The researchers found that participants who had written about gratitude for a month were better at decreasing their emotional reactions to the negative pictures. Why? The researchers suggest that gratitude might have helped participants to cultivate “a general positive attitude towards life” that allowed them to protect their emotional state.
But something else might have been going on below the surface. An intriguing pattern of results emerged when researchers looked at the types of words that participants had used in their writings. Compared to participants who wrote about neutral topics, participants who wrote about what they were grateful for used more words related to cognitive processes (for example, words showing insight into the topic, or words talking about cause and effect). Since these types of words would be involved in the process of reappraising negative events, the researchers suggest that the gratitude group may have been better at reframing when viewing the negative pictures. This healthy emotion regulation strategy, which grateful people are inclined toward, might be key in helping them manage their negative emotions.

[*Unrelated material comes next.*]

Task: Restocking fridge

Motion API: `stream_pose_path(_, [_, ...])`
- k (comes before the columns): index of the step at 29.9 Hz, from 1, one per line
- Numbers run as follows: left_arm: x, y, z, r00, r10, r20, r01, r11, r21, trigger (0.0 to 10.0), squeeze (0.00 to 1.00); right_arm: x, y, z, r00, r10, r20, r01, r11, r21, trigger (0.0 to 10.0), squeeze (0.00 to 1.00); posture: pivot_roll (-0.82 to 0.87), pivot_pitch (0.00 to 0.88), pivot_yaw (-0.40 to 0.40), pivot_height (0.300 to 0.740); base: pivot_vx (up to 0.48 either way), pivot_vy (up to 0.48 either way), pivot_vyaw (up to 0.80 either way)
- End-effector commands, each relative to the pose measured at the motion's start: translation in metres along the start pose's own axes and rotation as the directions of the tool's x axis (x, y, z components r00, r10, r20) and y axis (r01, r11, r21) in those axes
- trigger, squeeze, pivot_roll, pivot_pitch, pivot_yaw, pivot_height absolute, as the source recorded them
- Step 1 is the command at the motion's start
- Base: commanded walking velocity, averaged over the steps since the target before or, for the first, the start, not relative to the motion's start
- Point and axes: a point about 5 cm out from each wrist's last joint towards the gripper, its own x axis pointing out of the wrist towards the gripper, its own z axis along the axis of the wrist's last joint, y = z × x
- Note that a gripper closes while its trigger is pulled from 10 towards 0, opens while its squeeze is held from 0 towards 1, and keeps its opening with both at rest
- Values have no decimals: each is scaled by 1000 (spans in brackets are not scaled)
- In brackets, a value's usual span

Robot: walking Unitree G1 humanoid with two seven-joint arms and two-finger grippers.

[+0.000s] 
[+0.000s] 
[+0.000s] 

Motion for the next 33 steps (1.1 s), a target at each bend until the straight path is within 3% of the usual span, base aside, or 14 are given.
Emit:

Imagine that you’re shopping for a new product, and you’re trying to decide between two versions. One version is available to buy in a store today. There’s also a cheaper, better version online—but the catch is that it won’t arrive in the mail for a few weeks. Which product would you choose?
People’s ability to manage their impatience and wait for better rewards in the future is referred to by psychologists as delay of gratification. It’s a form of emotion regulation that requires people to replace “hot” (more emotional) ways of thinking with “cool” (less emotional) ways of thinking. Among other benefits, people who score higher on a delay-of-gratification test as children tend to be better at coping with stress as adults.
And, according to research, gratitude may help us to delay gratification.
In a 2014 study in Psychological Science, researchers asked 75 participants to remember a time they felt grateful, a time they felt happy, or what they did on a usual day. The participants then made a series of choices between smaller, short-term rewards (i.e., receiving less money but sooner) or larger, long-term rewards (i.e., receiving more money later). For example, one question asked participants, “Would you rather receive $40 now or $55 62 days from now?”
The researchers found that participants who had written about gratitude were more likely to pick the larger rewards that they had to wait longer for (compared to participants in the happy or neutral groups). In other words, gratitude seems to help us manage our impatient urges.
While it might seem paradoxical to think about things we’re grateful for in more stressful situations, people who do this experience a variety of benefits: healthier coping, a greater sense of social support, less negative emotions, and less impatience. In other words, those times when gratitude doesn’t come as naturally to us might be exactly when we need it most.